--- Data for processing ---

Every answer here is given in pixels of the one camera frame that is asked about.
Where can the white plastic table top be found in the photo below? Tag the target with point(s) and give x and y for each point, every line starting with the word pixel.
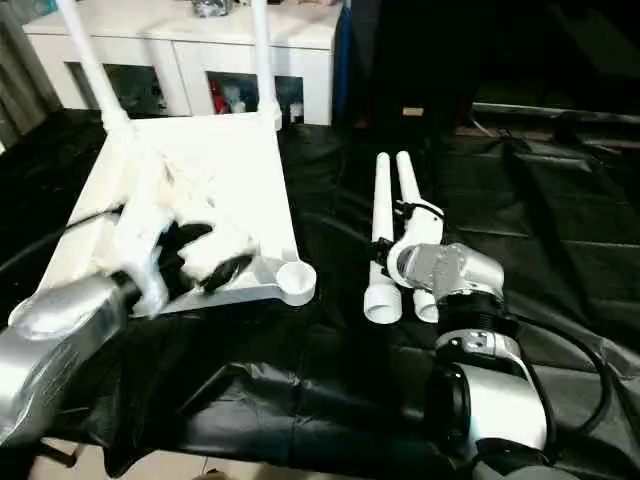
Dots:
pixel 220 180

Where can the white plastic table leg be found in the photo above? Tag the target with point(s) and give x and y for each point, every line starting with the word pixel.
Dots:
pixel 265 70
pixel 408 185
pixel 382 250
pixel 95 65

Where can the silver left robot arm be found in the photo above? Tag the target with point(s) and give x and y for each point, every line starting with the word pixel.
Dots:
pixel 50 350

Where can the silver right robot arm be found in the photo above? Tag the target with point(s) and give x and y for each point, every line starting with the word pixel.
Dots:
pixel 460 300

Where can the red bottle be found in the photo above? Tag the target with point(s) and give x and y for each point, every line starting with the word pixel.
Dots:
pixel 218 98

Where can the black mat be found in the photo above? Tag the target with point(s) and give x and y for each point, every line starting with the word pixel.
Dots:
pixel 330 380

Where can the white cabinet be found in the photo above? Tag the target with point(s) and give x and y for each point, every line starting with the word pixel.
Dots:
pixel 190 50

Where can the grey curtain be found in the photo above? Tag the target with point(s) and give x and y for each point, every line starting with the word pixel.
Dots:
pixel 25 90

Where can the gold label plate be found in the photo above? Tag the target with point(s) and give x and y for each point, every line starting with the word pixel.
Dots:
pixel 412 111

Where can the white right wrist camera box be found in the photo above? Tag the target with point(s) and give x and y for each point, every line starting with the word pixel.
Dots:
pixel 420 225

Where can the silver metal rail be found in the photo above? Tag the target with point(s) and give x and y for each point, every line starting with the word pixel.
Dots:
pixel 560 112

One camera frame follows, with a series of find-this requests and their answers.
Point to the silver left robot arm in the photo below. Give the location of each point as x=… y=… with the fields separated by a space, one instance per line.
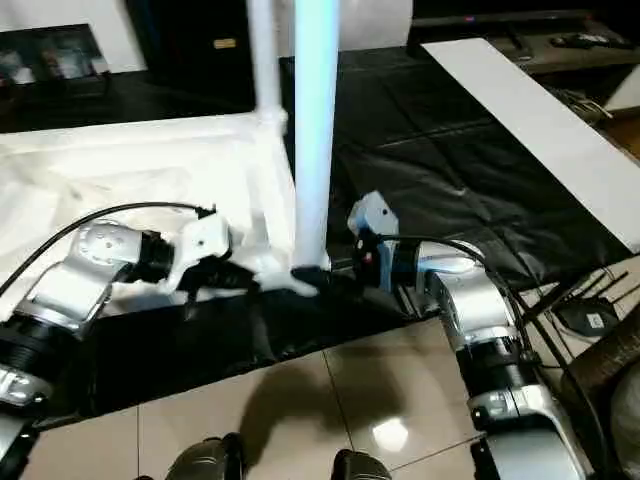
x=70 y=285

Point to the black work mat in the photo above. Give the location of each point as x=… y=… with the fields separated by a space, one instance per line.
x=450 y=175

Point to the black stand bar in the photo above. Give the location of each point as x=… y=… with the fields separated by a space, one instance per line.
x=575 y=295

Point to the white flat panel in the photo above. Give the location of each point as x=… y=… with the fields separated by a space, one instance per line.
x=540 y=125

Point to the grey power adapter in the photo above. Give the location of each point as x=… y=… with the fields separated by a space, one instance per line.
x=587 y=317

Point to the black cabinet with gold label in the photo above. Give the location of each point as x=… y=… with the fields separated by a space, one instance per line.
x=190 y=50

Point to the brown woven basket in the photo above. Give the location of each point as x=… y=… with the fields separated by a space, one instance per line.
x=595 y=365

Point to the white glass-door cabinet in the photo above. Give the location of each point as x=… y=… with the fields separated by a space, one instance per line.
x=120 y=30

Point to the black remote control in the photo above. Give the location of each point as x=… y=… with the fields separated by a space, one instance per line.
x=590 y=41

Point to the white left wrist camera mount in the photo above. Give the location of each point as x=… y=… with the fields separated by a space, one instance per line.
x=202 y=240

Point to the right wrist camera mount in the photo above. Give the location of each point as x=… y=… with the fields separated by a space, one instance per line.
x=377 y=212

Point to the black rail with red mark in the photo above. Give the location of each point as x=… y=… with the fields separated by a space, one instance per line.
x=525 y=17

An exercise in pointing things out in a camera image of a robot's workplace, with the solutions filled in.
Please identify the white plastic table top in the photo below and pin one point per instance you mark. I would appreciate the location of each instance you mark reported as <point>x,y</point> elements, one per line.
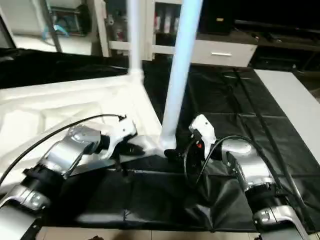
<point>60,110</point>

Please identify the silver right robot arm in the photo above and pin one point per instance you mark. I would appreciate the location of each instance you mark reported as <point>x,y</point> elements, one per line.
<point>255,180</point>

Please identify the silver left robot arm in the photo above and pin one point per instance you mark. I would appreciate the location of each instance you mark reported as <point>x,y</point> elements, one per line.
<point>60,165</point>

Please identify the black plastic mat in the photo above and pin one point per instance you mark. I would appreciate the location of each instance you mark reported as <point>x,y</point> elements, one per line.
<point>260,120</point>

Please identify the white drawer unit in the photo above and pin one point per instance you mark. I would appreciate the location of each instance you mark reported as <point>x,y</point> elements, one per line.
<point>222,52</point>

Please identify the white glass-door cabinet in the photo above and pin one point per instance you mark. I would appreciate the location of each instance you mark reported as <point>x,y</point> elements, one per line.
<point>145,25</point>

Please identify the light blue plastic object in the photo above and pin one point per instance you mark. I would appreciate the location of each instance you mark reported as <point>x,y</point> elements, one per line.
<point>57,31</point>

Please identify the grey metal pole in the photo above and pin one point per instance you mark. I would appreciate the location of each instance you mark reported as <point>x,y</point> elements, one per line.
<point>52,25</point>

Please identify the black low cabinet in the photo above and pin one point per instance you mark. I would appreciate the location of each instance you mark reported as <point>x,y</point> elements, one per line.
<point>270,20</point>

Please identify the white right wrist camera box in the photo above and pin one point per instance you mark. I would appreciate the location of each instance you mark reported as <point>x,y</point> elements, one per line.
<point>202,132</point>

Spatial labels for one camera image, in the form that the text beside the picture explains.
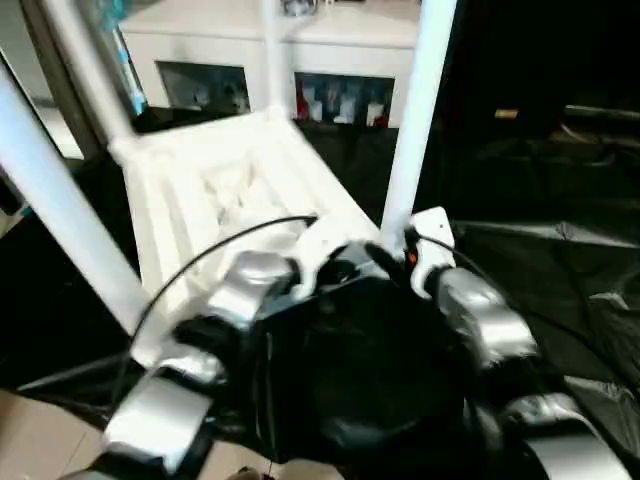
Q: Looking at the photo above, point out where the white plastic table leg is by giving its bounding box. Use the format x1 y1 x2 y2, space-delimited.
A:
42 0 136 151
259 0 291 119
378 0 459 256
0 64 151 336

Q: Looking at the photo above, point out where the white plastic table top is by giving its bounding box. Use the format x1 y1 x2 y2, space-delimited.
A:
107 107 396 366

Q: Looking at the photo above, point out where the black plastic mat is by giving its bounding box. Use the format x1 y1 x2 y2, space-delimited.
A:
0 104 640 480

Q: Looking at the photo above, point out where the black box with yellow label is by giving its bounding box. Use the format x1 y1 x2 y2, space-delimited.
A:
429 0 566 146

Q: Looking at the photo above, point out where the white glass-door cabinet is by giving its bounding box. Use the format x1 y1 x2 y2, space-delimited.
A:
119 0 426 129

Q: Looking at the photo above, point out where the light blue patterned strip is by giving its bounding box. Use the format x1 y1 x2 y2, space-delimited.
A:
104 9 149 116

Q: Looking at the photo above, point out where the grey-brown curtain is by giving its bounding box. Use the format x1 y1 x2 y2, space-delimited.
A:
19 0 106 156

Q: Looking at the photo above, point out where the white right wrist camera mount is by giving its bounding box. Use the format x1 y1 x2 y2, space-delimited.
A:
407 206 457 301

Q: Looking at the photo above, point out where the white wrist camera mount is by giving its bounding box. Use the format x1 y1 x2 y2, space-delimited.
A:
407 206 457 301
294 219 351 301

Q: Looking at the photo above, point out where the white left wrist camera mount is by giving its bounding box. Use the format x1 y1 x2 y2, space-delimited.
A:
294 219 351 301

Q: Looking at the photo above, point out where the dark metal rail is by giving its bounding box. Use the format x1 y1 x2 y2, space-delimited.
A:
564 105 640 121

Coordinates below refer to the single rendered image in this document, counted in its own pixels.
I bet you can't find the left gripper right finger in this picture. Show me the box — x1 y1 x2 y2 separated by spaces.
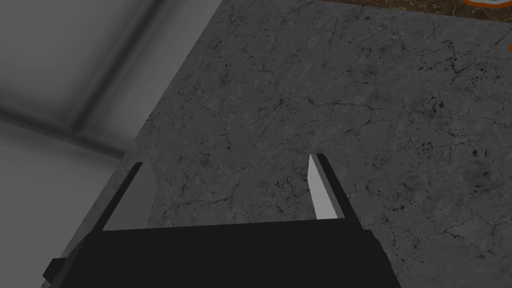
307 152 360 221

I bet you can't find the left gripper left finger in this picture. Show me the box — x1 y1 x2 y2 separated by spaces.
92 161 158 233

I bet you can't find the orange rimmed plate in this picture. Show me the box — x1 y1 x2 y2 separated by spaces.
459 0 512 10

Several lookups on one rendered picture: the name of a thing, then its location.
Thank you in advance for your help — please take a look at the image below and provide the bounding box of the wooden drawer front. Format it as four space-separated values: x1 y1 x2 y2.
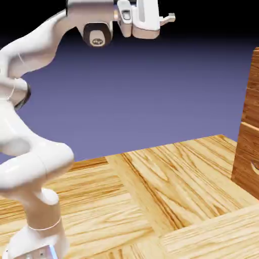
241 48 259 129
231 122 259 200

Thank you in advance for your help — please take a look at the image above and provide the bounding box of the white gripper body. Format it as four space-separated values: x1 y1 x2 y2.
131 0 162 40

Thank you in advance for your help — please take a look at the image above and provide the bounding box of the brown wooden cabinet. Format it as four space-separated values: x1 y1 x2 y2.
231 47 259 201

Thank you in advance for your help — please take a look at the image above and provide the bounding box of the curved metal drawer handle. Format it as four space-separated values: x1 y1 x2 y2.
250 160 259 176

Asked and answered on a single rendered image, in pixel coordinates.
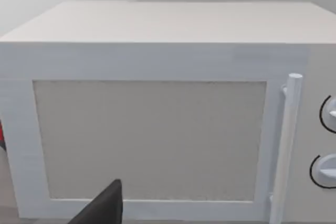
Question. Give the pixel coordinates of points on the pale microwave door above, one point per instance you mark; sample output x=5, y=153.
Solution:
x=149, y=140

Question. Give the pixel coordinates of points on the red and black object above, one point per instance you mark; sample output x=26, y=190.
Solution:
x=1, y=136

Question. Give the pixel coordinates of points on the pale microwave knob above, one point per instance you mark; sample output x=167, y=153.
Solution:
x=331, y=113
x=326, y=170

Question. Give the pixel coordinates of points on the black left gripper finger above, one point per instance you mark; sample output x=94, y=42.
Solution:
x=106, y=206

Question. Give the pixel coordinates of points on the pale microwave oven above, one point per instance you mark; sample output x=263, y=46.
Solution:
x=168, y=24

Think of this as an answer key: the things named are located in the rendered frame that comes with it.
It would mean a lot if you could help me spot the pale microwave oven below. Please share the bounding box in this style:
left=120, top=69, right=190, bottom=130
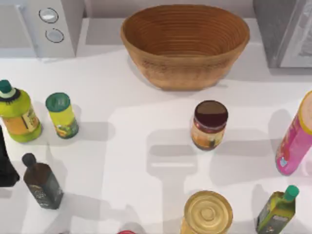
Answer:
left=0, top=0, right=85, bottom=59

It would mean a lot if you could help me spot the dark square bottle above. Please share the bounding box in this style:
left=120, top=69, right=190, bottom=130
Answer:
left=21, top=153, right=64, bottom=210

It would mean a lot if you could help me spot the gold tin can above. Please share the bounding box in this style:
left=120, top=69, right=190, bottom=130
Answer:
left=180, top=190, right=234, bottom=234

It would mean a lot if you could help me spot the green square bottle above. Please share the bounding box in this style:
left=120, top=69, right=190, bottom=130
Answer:
left=255, top=185, right=300, bottom=234

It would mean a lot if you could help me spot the brown woven basket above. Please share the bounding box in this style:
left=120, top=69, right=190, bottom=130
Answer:
left=120, top=4, right=251, bottom=92

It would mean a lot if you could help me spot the round microwave knob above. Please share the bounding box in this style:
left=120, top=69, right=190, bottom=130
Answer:
left=39, top=7, right=59, bottom=24
left=45, top=28, right=65, bottom=43

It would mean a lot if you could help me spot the pink tall can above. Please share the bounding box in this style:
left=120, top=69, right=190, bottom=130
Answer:
left=275, top=90, right=312, bottom=176

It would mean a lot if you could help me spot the green and yellow can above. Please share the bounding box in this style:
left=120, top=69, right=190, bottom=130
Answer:
left=45, top=92, right=80, bottom=139

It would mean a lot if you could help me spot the yellow-green bottle with green cap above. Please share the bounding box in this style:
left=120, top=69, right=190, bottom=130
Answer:
left=0, top=79, right=42, bottom=143

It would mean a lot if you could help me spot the dark-lidded jar with orange label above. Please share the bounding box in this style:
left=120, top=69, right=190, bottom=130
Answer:
left=191, top=100, right=229, bottom=151

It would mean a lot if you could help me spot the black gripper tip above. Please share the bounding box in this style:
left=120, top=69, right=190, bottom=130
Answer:
left=0, top=125, right=20, bottom=188

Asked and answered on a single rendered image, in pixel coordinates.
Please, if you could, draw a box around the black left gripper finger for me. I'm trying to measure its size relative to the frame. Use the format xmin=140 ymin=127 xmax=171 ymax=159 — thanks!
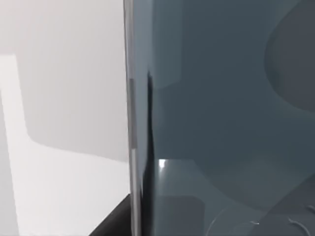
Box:
xmin=88 ymin=193 xmax=133 ymax=236

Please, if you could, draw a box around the dark blue-grey glossy object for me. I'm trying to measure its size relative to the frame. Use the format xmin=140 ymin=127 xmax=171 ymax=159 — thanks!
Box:
xmin=122 ymin=0 xmax=315 ymax=236

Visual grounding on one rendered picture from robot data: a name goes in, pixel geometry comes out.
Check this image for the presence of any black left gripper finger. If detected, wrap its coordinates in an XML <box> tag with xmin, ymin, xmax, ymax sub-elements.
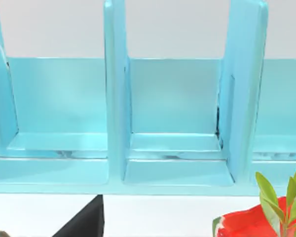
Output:
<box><xmin>51</xmin><ymin>194</ymin><xmax>106</xmax><ymax>237</ymax></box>

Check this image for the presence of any light blue rack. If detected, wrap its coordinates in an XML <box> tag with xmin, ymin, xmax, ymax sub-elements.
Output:
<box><xmin>0</xmin><ymin>0</ymin><xmax>296</xmax><ymax>196</ymax></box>

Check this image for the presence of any green leafy plant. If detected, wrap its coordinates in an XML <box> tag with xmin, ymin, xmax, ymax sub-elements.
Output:
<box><xmin>255</xmin><ymin>164</ymin><xmax>296</xmax><ymax>237</ymax></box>

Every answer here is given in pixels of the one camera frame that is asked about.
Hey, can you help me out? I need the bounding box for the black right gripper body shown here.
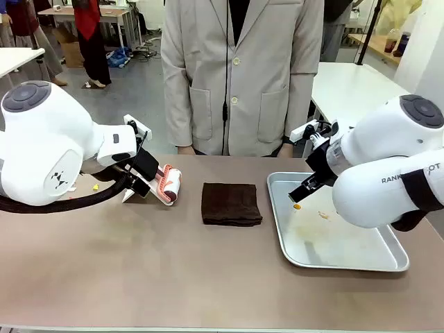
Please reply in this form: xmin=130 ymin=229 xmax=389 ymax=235
xmin=304 ymin=140 xmax=340 ymax=190

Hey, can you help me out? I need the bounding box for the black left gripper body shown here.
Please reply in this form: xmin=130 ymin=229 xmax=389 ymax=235
xmin=117 ymin=165 xmax=151 ymax=199

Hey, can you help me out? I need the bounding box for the brown cloth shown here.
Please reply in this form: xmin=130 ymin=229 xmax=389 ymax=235
xmin=200 ymin=182 xmax=264 ymax=227

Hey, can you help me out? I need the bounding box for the white folded stand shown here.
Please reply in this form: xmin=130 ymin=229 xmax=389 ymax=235
xmin=121 ymin=172 xmax=174 ymax=208

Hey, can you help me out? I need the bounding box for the pink white lint roller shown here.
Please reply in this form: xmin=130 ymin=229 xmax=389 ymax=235
xmin=155 ymin=163 xmax=182 ymax=206

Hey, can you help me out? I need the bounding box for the silver metal tray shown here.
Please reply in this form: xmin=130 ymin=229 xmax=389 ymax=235
xmin=266 ymin=171 xmax=411 ymax=273

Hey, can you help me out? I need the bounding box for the large white table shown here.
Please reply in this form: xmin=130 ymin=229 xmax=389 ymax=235
xmin=309 ymin=62 xmax=412 ymax=159

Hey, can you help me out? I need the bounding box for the person in beige jacket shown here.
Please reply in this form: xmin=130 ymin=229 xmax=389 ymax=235
xmin=160 ymin=0 xmax=325 ymax=157

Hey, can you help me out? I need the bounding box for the person in grey trousers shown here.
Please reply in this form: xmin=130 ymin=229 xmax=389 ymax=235
xmin=319 ymin=0 xmax=353 ymax=63

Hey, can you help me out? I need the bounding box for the wooden table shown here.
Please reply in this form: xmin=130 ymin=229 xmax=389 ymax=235
xmin=348 ymin=33 xmax=403 ymax=66

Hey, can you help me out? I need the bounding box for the blue plastic bag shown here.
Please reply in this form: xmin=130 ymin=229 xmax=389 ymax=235
xmin=105 ymin=46 xmax=132 ymax=69

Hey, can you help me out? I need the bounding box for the black pole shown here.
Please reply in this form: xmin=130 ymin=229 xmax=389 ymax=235
xmin=355 ymin=0 xmax=383 ymax=66

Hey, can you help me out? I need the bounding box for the bottle with red liquid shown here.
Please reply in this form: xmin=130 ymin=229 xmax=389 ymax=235
xmin=384 ymin=28 xmax=400 ymax=54

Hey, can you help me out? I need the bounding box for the dark bottle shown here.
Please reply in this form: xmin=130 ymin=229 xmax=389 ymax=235
xmin=391 ymin=31 xmax=412 ymax=57

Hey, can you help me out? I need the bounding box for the person in red top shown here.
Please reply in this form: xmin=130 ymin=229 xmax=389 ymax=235
xmin=71 ymin=0 xmax=112 ymax=88

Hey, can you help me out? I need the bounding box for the cardboard box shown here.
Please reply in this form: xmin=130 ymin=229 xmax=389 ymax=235
xmin=55 ymin=27 xmax=86 ymax=69

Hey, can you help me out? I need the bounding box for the person in khaki trousers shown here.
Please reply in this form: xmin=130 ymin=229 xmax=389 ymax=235
xmin=6 ymin=0 xmax=69 ymax=87

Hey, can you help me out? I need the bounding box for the person in yellow coat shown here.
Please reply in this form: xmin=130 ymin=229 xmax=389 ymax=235
xmin=375 ymin=0 xmax=423 ymax=36

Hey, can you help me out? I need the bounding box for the brown top work table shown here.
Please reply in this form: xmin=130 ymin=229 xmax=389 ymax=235
xmin=37 ymin=6 xmax=142 ymax=53

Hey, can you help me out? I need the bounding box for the white side table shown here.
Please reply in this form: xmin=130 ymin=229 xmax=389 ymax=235
xmin=0 ymin=46 xmax=46 ymax=80

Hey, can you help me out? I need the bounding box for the person in blue sleeve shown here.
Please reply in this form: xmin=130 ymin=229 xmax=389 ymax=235
xmin=0 ymin=0 xmax=17 ymax=48

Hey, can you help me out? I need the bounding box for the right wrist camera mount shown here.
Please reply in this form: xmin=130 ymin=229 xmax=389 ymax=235
xmin=289 ymin=119 xmax=332 ymax=148

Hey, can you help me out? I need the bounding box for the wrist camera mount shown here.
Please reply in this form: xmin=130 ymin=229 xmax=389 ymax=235
xmin=123 ymin=113 xmax=153 ymax=140
xmin=289 ymin=119 xmax=332 ymax=148

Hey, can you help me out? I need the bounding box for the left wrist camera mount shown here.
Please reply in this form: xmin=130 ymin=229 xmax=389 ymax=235
xmin=123 ymin=113 xmax=153 ymax=140

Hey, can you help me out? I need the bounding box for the black left arm cable sleeve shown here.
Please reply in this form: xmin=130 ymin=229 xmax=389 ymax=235
xmin=0 ymin=178 xmax=131 ymax=214

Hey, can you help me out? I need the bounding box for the black arm cable sleeve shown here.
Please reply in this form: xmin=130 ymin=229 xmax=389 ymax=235
xmin=391 ymin=169 xmax=444 ymax=232
xmin=0 ymin=178 xmax=131 ymax=214

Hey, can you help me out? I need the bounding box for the black right arm cable sleeve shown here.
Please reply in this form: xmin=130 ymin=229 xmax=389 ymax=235
xmin=391 ymin=169 xmax=444 ymax=232

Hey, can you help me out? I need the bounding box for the black hanging cable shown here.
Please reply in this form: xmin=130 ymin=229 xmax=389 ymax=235
xmin=221 ymin=0 xmax=230 ymax=156

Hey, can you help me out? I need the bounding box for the floor cable bundle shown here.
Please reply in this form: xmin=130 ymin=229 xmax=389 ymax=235
xmin=134 ymin=36 xmax=163 ymax=62

---

Work required => Copy the lines above that hold the word "cable".

Output for this task =>
Hey, can you help me out? I need the bounding box for the black left arm cable sleeve shown here.
Hey, can you help me out? I need the bounding box for the black arm cable sleeve shown here.
Hey, can you help me out? I need the bounding box for the black right arm cable sleeve shown here.
Hey, can you help me out? I need the bounding box for the black hanging cable shown here.
Hey, can you help me out? I need the bounding box for the floor cable bundle shown here.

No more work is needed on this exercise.